I bought a turf-related domain name several years ago. Shortly after I bought it I had a few different companies offer to buy it from me, but since I used the domain name as my company name none of the offers were enough to make me sell. Now I'm coming to the realization I really don't need to keep it, but I do think it's worth something.
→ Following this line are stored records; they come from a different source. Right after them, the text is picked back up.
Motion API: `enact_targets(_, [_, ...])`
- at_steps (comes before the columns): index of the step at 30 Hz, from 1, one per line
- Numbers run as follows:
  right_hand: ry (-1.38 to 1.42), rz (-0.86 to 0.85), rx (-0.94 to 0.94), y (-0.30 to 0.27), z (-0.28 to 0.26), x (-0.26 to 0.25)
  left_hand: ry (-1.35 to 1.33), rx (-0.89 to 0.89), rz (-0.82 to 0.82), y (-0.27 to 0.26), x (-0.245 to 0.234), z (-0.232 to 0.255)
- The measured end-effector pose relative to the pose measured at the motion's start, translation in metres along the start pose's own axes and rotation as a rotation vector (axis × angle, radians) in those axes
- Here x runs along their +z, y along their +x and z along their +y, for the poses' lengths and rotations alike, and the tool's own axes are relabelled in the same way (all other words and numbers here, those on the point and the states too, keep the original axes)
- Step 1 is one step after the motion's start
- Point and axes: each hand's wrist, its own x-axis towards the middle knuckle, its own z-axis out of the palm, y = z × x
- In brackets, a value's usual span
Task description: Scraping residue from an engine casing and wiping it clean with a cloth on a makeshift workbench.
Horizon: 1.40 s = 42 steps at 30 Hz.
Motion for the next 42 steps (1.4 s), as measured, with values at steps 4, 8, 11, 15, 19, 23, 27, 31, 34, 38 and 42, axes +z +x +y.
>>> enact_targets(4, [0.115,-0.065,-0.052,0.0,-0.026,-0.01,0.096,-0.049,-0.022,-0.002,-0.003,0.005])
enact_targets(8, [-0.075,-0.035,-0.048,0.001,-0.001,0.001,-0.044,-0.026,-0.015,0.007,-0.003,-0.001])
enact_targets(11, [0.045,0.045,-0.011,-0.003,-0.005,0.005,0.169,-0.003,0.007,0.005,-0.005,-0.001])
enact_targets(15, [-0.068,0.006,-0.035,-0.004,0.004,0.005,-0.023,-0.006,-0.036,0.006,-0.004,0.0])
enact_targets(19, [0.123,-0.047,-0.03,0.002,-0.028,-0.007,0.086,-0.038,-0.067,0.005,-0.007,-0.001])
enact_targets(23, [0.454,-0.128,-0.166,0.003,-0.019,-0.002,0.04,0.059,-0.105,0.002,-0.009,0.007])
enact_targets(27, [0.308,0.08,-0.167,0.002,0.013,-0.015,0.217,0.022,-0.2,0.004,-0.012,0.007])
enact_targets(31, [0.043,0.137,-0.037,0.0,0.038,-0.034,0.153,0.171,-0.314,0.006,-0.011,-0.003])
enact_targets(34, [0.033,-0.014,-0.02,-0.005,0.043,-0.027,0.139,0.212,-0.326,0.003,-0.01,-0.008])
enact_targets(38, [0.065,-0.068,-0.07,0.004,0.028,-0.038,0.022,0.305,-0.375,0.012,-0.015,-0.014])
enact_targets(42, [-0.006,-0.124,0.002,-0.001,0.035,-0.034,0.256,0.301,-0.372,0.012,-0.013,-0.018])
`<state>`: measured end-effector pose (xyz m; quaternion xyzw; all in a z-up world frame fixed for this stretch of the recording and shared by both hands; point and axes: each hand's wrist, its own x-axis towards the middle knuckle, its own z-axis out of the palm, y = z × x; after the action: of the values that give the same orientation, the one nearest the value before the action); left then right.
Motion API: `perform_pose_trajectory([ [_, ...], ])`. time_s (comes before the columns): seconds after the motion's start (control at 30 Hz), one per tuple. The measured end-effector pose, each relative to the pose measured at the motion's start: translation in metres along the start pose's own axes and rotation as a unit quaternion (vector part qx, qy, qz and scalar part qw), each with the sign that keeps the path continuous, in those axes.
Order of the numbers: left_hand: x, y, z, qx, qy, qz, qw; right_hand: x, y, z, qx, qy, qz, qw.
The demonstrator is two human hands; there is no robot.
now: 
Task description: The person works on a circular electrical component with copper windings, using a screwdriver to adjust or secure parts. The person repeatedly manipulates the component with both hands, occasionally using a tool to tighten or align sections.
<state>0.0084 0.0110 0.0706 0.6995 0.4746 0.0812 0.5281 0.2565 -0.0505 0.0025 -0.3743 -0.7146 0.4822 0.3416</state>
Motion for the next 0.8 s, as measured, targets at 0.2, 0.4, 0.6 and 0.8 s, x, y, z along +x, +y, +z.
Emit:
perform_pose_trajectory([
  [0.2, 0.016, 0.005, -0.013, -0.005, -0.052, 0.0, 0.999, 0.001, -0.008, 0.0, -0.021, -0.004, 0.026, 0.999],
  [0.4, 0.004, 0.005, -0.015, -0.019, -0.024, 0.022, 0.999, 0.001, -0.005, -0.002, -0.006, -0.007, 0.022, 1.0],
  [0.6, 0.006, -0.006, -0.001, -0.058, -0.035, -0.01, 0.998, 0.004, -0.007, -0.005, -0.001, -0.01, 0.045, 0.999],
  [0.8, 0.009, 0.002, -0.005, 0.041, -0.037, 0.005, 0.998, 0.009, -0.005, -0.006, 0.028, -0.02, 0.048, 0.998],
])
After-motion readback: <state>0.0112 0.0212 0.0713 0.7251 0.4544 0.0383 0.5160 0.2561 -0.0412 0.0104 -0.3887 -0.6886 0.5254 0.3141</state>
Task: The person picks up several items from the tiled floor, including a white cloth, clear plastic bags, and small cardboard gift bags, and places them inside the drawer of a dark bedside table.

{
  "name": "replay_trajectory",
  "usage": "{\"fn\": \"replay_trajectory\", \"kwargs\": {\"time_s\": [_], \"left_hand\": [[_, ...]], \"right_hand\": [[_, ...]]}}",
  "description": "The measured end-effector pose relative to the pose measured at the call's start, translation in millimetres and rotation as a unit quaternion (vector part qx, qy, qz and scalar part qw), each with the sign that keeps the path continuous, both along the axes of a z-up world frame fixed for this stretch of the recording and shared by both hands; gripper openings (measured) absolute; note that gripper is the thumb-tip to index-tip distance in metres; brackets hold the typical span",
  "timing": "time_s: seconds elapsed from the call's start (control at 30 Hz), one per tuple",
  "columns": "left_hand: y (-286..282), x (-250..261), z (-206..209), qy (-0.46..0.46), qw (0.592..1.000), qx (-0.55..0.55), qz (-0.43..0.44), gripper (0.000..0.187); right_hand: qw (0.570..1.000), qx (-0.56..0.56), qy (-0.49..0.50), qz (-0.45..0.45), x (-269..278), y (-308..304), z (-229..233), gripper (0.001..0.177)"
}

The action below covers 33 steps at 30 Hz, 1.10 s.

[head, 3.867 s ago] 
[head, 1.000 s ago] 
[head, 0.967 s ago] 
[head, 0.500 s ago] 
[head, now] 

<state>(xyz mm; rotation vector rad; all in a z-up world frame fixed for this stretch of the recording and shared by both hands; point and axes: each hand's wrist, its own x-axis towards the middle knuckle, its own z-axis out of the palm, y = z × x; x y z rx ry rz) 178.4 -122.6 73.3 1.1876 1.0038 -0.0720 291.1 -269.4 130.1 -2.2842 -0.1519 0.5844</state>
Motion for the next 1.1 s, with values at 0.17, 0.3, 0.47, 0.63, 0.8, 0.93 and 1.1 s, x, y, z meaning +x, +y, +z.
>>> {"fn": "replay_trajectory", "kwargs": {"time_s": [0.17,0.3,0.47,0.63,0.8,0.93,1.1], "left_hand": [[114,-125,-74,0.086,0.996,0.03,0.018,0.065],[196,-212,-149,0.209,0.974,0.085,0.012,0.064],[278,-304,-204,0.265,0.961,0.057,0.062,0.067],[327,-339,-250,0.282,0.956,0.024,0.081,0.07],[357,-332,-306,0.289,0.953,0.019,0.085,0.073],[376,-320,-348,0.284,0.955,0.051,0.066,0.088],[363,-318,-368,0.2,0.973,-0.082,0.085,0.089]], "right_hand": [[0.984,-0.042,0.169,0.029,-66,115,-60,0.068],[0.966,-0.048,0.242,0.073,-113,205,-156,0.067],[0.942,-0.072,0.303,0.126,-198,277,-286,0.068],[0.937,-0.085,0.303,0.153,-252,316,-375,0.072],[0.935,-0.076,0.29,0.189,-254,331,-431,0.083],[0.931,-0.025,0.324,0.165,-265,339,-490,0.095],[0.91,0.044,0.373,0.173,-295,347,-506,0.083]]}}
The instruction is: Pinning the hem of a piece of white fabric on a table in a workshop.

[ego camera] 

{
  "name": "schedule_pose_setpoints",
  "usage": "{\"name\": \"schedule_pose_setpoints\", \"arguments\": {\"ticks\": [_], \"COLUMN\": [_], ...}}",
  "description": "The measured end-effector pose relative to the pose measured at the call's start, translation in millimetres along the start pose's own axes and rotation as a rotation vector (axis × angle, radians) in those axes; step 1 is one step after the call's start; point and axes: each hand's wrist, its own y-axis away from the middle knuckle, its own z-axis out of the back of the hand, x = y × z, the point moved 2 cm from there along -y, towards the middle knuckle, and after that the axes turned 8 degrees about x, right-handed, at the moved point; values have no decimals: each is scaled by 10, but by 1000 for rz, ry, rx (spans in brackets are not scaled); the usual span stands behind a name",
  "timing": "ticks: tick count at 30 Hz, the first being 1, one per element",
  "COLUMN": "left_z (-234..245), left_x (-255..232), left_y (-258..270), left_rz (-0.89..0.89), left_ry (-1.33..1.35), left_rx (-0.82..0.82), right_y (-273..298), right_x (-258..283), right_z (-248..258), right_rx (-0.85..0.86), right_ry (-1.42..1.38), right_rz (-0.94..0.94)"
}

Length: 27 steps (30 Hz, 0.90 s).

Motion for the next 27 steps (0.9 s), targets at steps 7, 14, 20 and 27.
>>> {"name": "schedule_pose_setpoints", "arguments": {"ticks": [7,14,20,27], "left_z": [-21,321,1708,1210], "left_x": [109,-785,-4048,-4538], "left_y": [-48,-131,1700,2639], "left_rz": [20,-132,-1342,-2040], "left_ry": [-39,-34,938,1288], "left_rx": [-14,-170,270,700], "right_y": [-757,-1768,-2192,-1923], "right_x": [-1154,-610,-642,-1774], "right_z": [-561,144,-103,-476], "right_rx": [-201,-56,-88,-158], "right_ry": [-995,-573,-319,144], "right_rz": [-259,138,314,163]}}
If anyone here has marketed or auctioned a domain name I'd love to hear your experiences.


----------



## Gibby (Apr 3, 2018)

A guy at work has sold some for around 10k/each. There is one he his holding on to and has been offered like 50k for it.


----------



## dfw_pilot (Jan 28, 2017)

I know GoDaddy has a domain auction site. There are others. You might look for similar names/genre and see what they are going for.


----------



## J_nick (Jan 28, 2017)

Out of curiosity what's the domain?


----------



## Colonel K0rn (Jul 4, 2017)

J_nick said:


> Out of curiosity what's the domain?


Pretty sure it's not ATY :lol: That would be one hell of a snipe.


----------



## wartee (Mar 27, 2018)

J_nick said:


> Out of curiosity what's the domain?


reelmower.com


----------



## Colonel K0rn (Jul 4, 2017)

That would be a hell of a redirect domain for our dudes at Swardman. &#129323;


----------



## Gibby (Apr 3, 2018)

Colonel K0rn said:


> That would be a hell of a redirect domain for our dudes at Swardman. 🤫


No kidding, put some SEO and ADs on it that redirects there and boom... money


----------



## GrassDaddy (Mar 21, 2017)

Snapnames.com or Sedo.com you can also try flippa.com but that is more for complete sites.


----------